Return a copy of every line in the records that includes the word "grain".

Materials provided
==============================

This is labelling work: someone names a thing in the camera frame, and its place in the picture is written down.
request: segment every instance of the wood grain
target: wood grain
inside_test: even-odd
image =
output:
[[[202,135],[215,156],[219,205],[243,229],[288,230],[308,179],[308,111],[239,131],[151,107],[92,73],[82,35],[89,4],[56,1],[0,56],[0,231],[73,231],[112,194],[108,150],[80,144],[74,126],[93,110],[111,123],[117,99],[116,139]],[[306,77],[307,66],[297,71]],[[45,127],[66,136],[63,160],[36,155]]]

==============================

Solution to this problem
request: segment every instance of the wood grain
target: wood grain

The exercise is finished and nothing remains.